The findings of the present study argue that the COVID-19 pandemic, or rather the measures imposed to combat it, had a deep impact on Tunisian sports science students’ educational experiences during the academic year 2020/2021. Those students reported that absenting themselves from classroom-based lessons, due to being infected by the virus or showing its symptoms, and canceling tutorial classes by the institute's administration had detrimental effects on their learning needs and resulted in missed opportunities for knowledge and skill acquisition. The participating students also perceived emergency remote teaching as less effective than classroom-based teaching in terms of learning delivery within the sports science context. From their point of view, engaging in procedural and movement-based learning sequences conducted via videoconferencing often resulted in suboptimal learning outcomes.

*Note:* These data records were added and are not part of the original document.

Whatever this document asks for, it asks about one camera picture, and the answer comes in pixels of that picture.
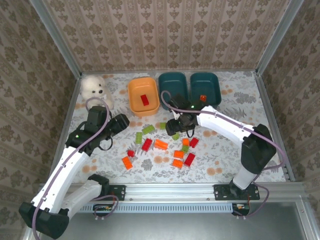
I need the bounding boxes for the orange plastic bin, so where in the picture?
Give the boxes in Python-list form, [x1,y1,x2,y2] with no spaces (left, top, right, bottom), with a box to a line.
[127,76,161,118]

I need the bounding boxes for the aluminium frame post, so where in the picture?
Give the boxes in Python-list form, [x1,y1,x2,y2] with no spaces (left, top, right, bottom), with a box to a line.
[28,0,83,77]
[255,0,305,76]

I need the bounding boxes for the orange arch lego brick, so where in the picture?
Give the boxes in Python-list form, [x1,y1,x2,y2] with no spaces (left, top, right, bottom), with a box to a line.
[153,139,169,151]

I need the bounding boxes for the black connector box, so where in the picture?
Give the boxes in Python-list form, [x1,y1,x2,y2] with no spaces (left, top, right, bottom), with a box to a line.
[92,203,114,218]
[231,202,251,217]

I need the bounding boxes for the grey slotted cable duct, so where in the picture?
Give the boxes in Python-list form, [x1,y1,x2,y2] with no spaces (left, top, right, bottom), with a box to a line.
[82,202,235,214]

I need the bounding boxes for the grey metal panel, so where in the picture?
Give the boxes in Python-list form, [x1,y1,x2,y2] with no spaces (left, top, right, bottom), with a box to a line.
[22,202,316,240]

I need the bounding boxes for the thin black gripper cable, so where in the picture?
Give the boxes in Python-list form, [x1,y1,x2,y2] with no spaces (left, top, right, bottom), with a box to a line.
[98,136,114,151]
[183,124,196,138]

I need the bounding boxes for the floral table cover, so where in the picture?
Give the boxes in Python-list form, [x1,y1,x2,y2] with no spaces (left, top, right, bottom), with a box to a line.
[53,71,288,185]

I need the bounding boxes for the thin black right gripper cable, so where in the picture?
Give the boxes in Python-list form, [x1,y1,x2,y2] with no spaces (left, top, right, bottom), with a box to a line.
[183,124,196,138]

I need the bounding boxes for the thin black left gripper cable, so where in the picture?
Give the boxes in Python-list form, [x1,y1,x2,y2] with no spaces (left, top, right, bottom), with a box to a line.
[98,136,114,151]

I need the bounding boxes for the long red lego brick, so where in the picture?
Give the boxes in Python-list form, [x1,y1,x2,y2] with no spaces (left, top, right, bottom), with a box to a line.
[183,152,197,167]

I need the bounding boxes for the green six-stud lego brick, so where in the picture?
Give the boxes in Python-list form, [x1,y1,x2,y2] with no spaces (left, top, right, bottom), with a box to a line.
[141,124,156,135]

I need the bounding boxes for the white plush dog toy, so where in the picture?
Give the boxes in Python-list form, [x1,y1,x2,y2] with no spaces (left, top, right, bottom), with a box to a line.
[79,74,115,111]

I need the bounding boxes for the teal plastic bin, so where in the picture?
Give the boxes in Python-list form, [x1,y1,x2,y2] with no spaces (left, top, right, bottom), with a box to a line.
[189,72,223,106]
[157,71,190,111]

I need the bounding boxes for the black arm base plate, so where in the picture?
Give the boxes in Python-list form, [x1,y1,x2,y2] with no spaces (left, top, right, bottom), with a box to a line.
[99,184,126,201]
[213,184,261,201]

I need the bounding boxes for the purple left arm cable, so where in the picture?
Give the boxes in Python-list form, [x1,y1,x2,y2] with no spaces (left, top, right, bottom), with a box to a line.
[32,96,120,240]

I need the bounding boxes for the aluminium table edge rail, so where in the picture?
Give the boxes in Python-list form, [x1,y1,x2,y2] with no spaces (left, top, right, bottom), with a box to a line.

The most important finding of this research was that the surveyed Tunisian sports science students resorted to a wide range of online technologies, other than videoconferencing software, to compensate for the learning losses in times of COVID-19. One that stood out as a top choice is YouTube. The famous video-sharing platform had been used by 92.7 % of the students during the pandemic to complement curriculum delivery. Reportedly, YouTube helped them better understand instructional content delivered during videoconferencing sessions and compensate for the missed opportunities for knowledge and skill acquisition. Overall, the participating sports science students believed that online technologies, and in particular YouTube, contributed to mitigating the impact of the COVID-19 pandemic on their graduation year. Future research should explore methods for better integrating YouTube into the sports science context in crisis times.

Ethical Statement

Approval to undertake the survey was sought and gained from the local research ethics committee (CPP: N°0130/2020) and the administration of ISSEPS. In accordance with the code of ethics and practices established by the American Association of Public Opinion Research (AAPOR, 2015), in the introductory page of the questionnaire's form, participants were informed about the study's administrators, background and objectives. They were also assured that their data are not intended to be communicated to third parties other than persons or entities designated for scientific research purposes. Participants were offered the option of hiding their identities. In all cases, they were assured that their responses will be treated anonymously and confidentially. Furthermore, it was made clear to all participants that they can withdraw from the survey/interview at any stage without incurring any penalty. By signing at the bottom of the introductory page, participants acknowledged their agreement to the study's terms.

Funding Statement

This research received no specific grant from any funding agency in the public, commercial, or not-for-profit sectors.

Declaration of Competing Interests

The authors declare that they have no competing interests.

Acknowledgements

The authors would like to extend gratitude to all the peer researchers who contributed to the development of the custom-designed questionnaire utilized in this study.